Over the years, I've experienced just about everything. Flights have been canceled. Connections have been missed. I've spent unexpected nights in hotels and waited far too long at baggage claim for luggage that never arrived. Most of those stories have become funny memories. They were inconvenient, but they weren't life-changing.
Every once in a while, however, something happens that isn't just an inconvenience. A family emergency forces someone to cancel a long-awaited vacation. A traveler becomes seriously ill overseas. An injury requires emergency medical treatment or transportation back to the United States. Those situations can quickly turn an enjoyable trip into a financial devastation.
People often ask us whether travel insurance is worth purchasing. Like many insurance questions, our answer is the same: it depends.
At Glidewell, we don't believe in buying insurance simply because it exists. We believe in protecting the things that could truly impact your financial future.
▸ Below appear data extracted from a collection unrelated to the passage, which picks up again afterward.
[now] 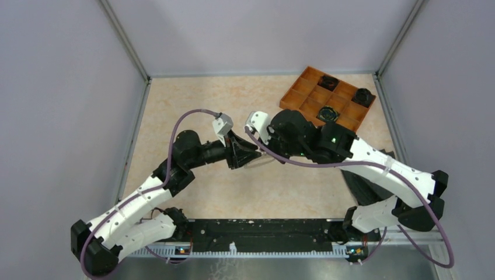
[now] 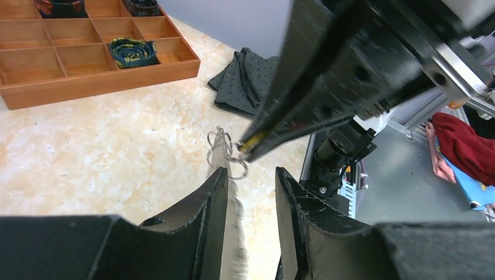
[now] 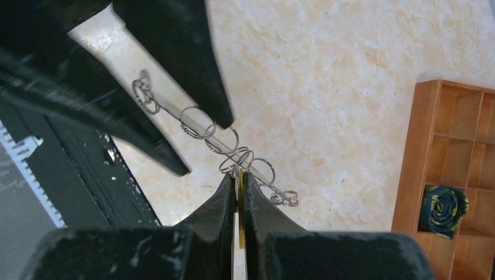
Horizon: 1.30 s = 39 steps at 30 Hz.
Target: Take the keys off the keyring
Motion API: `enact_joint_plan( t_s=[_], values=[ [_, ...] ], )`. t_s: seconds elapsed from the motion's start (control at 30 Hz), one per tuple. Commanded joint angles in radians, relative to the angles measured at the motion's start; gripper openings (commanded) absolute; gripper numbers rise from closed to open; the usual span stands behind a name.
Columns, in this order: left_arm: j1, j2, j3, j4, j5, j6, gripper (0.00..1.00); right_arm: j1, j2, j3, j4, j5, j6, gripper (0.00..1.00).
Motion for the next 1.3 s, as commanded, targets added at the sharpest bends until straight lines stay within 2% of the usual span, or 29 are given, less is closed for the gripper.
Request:
enact_joint_plan(
  t_s=[0.0, 0.17, 0.33, 0.47, 0.67, 0.83, 0.93, 1.07, 1.27],
  values=[
    [-0.042, -0.029, 0.04, -0.018, -0.108, 0.063, 0.41, -0.073, 0.038, 0.088, -0.012, -0.04, 0.069, 0.0],
    [-0.075, -0.061, 0.006, 0.027, -0.212, 0.107, 0.39, -0.137, 0.063, 0.124, -0.03, -0.094, 0.124, 0.0],
    [-0.134, -0.083, -0.05, 0.121, -0.257, 0.191, 0.36, -0.193, 0.075, 0.132, -0.03, -0.156, 0.192, 0.0],
    [-0.217, -0.08, -0.103, 0.195, -0.289, 0.264, 0.33, -0.236, 0.075, 0.136, -0.03, -0.206, 0.235, 0.0],
    [-0.345, -0.053, -0.211, 0.379, -0.445, 0.431, 0.32, -0.248, 0.059, 0.124, -0.025, -0.231, 0.254, 0.0],
    [-0.377, 0.018, -0.283, 0.567, -0.521, 0.514, 0.27, -0.247, 0.042, 0.105, -0.011, -0.244, 0.273, 0.0],
    [-0.388, 0.049, -0.321, 0.67, -0.614, 0.542, 0.27, -0.247, 0.033, 0.098, -0.004, -0.256, 0.283, 0.0],
    [-0.395, 0.081, -0.336, 0.731, -0.668, 0.558, 0.24, -0.247, 0.021, 0.092, 0.004, -0.258, 0.292, 0.0],
    [-0.399, 0.11, -0.358, 0.814, -0.676, 0.569, 0.23, -0.247, 0.01, 0.076, 0.019, -0.262, 0.292, 0.0]
  ],
)
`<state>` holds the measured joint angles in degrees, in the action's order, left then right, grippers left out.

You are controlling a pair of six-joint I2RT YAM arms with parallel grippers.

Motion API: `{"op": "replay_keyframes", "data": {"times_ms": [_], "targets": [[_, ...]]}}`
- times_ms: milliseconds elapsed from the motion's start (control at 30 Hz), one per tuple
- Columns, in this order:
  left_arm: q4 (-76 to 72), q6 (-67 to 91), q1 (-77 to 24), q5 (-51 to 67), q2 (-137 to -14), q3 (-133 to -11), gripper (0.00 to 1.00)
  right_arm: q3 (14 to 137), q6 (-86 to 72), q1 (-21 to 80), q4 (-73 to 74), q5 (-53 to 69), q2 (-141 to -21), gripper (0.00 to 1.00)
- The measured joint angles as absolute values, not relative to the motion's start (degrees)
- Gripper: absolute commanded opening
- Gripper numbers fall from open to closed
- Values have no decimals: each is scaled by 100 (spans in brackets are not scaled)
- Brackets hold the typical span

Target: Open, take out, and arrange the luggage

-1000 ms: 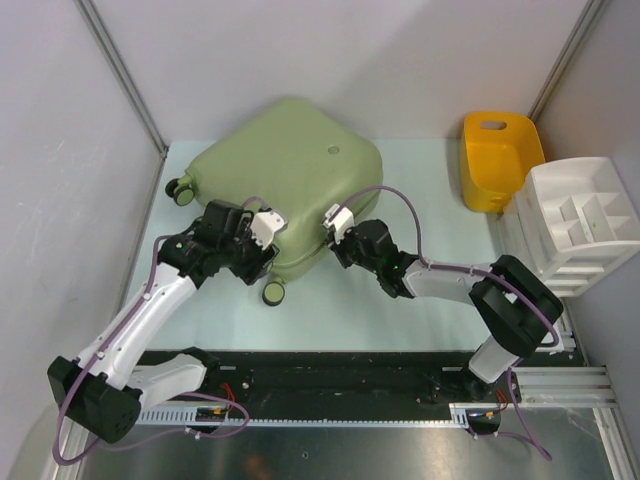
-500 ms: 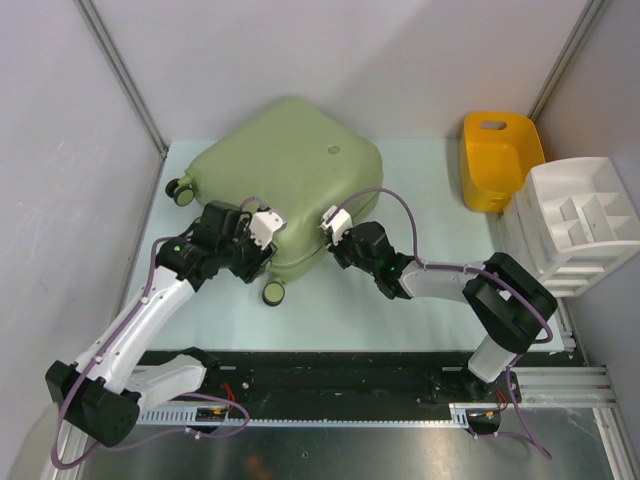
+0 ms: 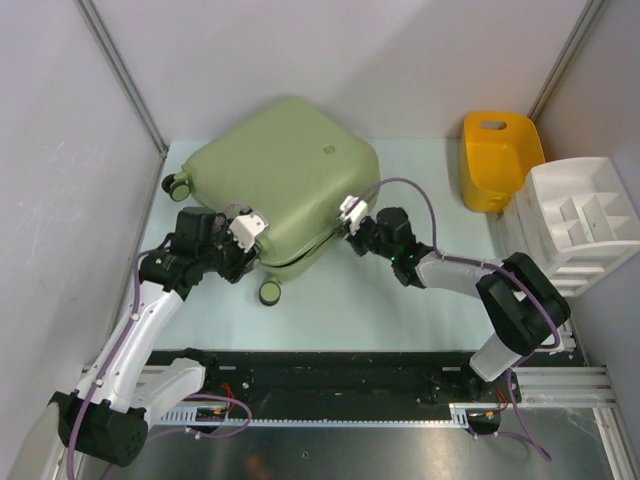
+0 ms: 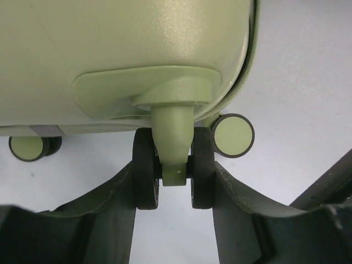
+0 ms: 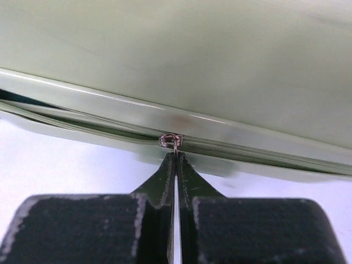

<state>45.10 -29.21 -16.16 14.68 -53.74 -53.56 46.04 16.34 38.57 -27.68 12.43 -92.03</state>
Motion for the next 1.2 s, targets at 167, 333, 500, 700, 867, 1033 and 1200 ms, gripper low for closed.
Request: {"op": "replay_keyframes", "data": {"times_ms": [167, 333, 500, 700, 867, 1033, 1200], "targets": [[4654, -3347, -1131, 1426, -5360, -5356, 0, 4622, 2390, 2716, -3070, 1243, -9371, 0], [4683, -3566, -1061, 1409, -5358, -5356, 0, 4665, 2600, 2340, -3192, 1343, -9467, 0], [4700, -3750, -1002, 1431, -5347, -5356, 0, 4665, 2803, 2276, -3422, 1483, -9603, 0], [4858, -4088, -336, 1828, -5596, -5520, 0, 4670, 2987, 2078, -3400, 2165, -9636, 0], [5127, -4556, 471, 2178, -6139, -5916, 0, 4598, 2980, 2388, -3188, 2364, -9452, 0], [5151, -5092, 882, 2185, -6401, -6075, 0, 4574, 2908, 2842, -3052, 1994, -9327, 0], [5166, -5312, 1085, 2464, -6517, -6101, 0, 4670, 3002, 2528, -3240, 2215, -9616, 0]]}}
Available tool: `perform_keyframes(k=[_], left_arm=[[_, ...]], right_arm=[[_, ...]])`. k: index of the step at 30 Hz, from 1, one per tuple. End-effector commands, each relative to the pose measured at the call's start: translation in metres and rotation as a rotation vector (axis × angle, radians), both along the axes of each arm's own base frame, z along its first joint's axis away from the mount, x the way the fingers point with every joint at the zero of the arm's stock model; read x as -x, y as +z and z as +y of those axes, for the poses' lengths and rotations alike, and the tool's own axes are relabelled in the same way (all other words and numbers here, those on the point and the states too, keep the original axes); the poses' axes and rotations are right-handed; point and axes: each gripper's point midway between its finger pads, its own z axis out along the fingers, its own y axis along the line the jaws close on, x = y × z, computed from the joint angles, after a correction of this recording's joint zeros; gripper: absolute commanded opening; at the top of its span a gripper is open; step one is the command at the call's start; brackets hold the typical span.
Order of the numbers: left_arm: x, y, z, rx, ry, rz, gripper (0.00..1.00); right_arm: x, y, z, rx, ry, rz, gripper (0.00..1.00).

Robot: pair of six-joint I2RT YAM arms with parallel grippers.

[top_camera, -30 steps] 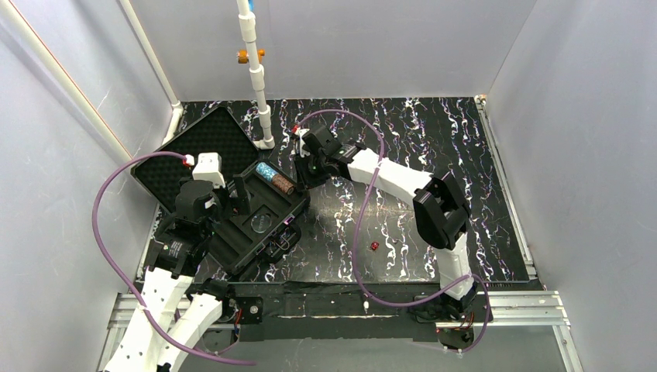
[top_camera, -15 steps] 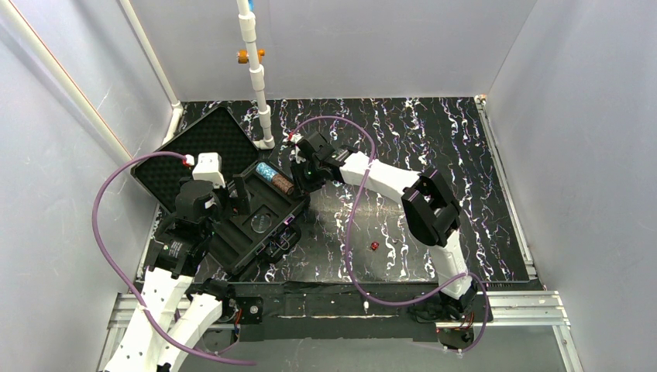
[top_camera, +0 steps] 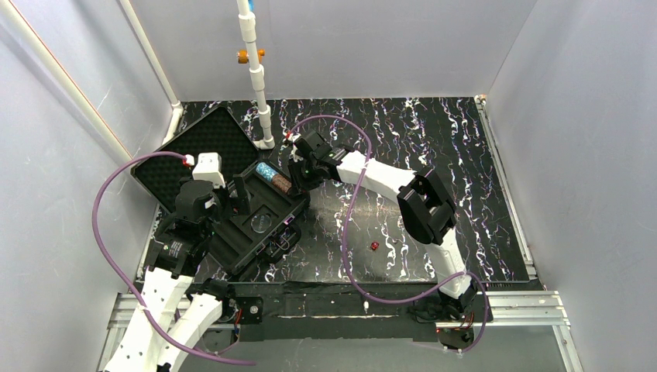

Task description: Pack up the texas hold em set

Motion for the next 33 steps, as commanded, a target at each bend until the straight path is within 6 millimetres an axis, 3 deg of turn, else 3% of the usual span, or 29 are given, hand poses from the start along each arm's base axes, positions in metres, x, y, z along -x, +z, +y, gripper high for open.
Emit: perform_keyframes(k=[1,14,20,27,33], left_arm=[[0.001,0.006,0.002,-0.008,0.004,-0.011,0.93],[0.001,0.006,0.002,-0.008,0.004,-0.01,0.93],[0.001,0.006,0.001,-0.008,0.003,-0.01,0.93],[0.001,0.006,0.001,-0.005,-0.001,-0.011,0.93],[0.001,0.006,-0.001,0.001,-0.008,-0.01,0.93]], right_arm=[[-0.009,0.019,0.014,-0.052,0.004,-0.041,0.29],[-0.012,0.026,0.017,-0.06,-0.002,-0.046,0.57],[-0.015,0.054,0.012,-0.067,-0.004,-0.098,0.61],[-0.014,0.089,-0.018,-0.026,-0.032,-0.196,0.66],[-0.008,0.097,-0.055,0.041,-0.083,-0.257,0.72]])
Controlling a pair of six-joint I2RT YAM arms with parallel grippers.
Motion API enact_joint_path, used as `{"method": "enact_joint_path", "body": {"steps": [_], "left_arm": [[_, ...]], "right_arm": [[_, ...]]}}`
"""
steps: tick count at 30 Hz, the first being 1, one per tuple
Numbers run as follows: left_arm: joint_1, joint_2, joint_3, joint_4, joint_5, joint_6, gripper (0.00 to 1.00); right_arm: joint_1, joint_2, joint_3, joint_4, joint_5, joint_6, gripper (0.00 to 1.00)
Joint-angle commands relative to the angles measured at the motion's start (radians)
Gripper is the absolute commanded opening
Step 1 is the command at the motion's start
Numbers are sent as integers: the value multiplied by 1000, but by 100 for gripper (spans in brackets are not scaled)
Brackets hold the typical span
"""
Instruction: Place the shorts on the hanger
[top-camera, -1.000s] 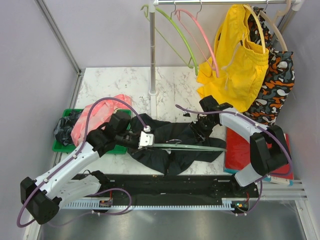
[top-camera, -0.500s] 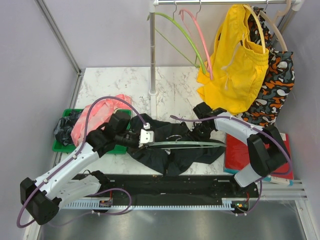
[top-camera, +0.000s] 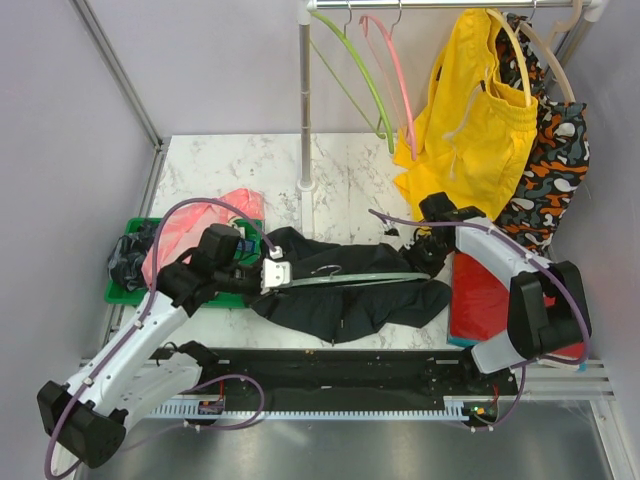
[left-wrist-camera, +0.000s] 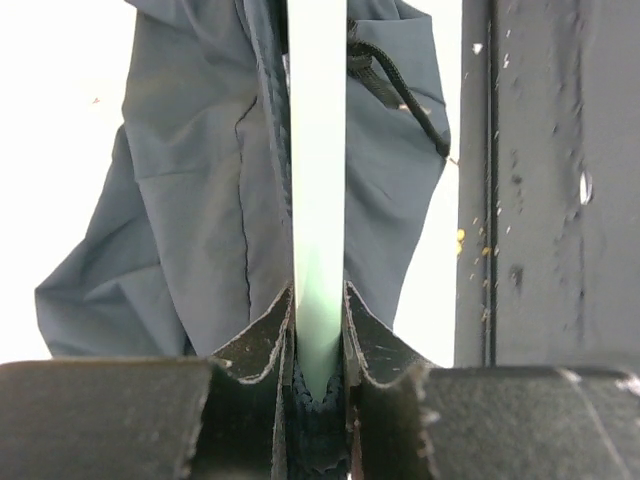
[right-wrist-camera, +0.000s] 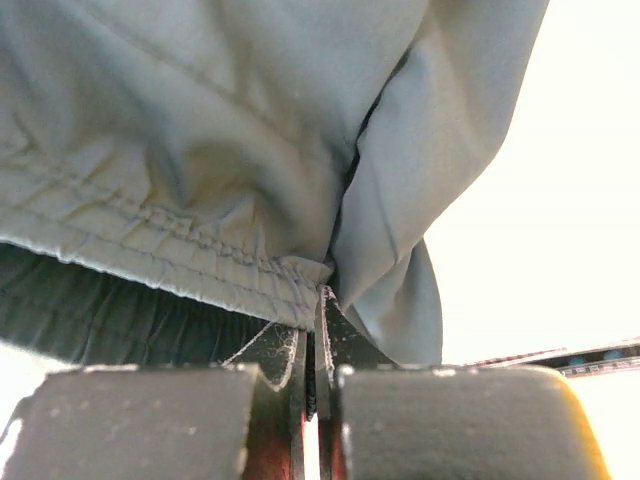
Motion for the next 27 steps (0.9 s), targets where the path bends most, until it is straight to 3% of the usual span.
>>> {"method": "enact_joint_path", "body": {"steps": [1, 11, 22, 26, 27], "left_arm": [[54, -60, 46, -183, -39, 145, 2], [89, -47, 12, -198, -185, 151, 2], [66, 185, 141, -119, -162, 84, 2], [-20, 263, 181, -59, -174, 13, 2], [-49, 272, 185, -30, -173, 0, 2]], "right_arm": [[-81, -44, 13, -76, 147, -111, 0], [-195, -82, 62, -160, 107, -199, 0], [-176, -125, 245, -311, -25, -198, 0], [-123, -128, 283, -331, -62, -170, 12], [-100, -128, 289, -337, -65, -164, 29]]}}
One of the principles we talk about often is simple: insure what would financially devastate you and self-insure what would inconvenience you.
For some travelers, losing a few hundred dollars on a canceled hotel reservation would be disappointing but manageable. For others, losing several thousand dollars on a non-refundable international vacation would be a meaningful financial setback. The same is true for medical coverage. Many people assume their health insurance follows them wherever they travel, only to discover that international medical coverage is limited or nonexistent. Emergency medical evacuations alone can cost tens of thousands of dollars.
Before purchasing travel insurance, it's worth taking a step back and asking a few questions. How much of your trip is nonrefundable? Are you traveling internationally? What protections are already included through your credit card? If the unexpected happened tomorrow, could you comfortably absorb the financial loss?
Those questions matter far more than simply asking whether travel insurance is "good" or "bad."
Our goal has never been to recommend more insurance. It's to recommend the right insurance. Sometimes that means purchasing a policy. Other times it means recognizing that the risk is small enough to handle yourself.
After years of traveling, I've learned that delayed flights, missed connections, and lost luggage are simply part of the journey. They're an inconvenience, but they're rarely devastating. The purpose of insurance isn't to eliminate every inconvenience. It's to protect you from unexpected events that have the potential to change your financial future.
That's a philosophy that applies whether you're booking an international vacation, protecting your home, or planning for your family's future. Good insurance isn't about preparing for everything. It's about protecting what matters most.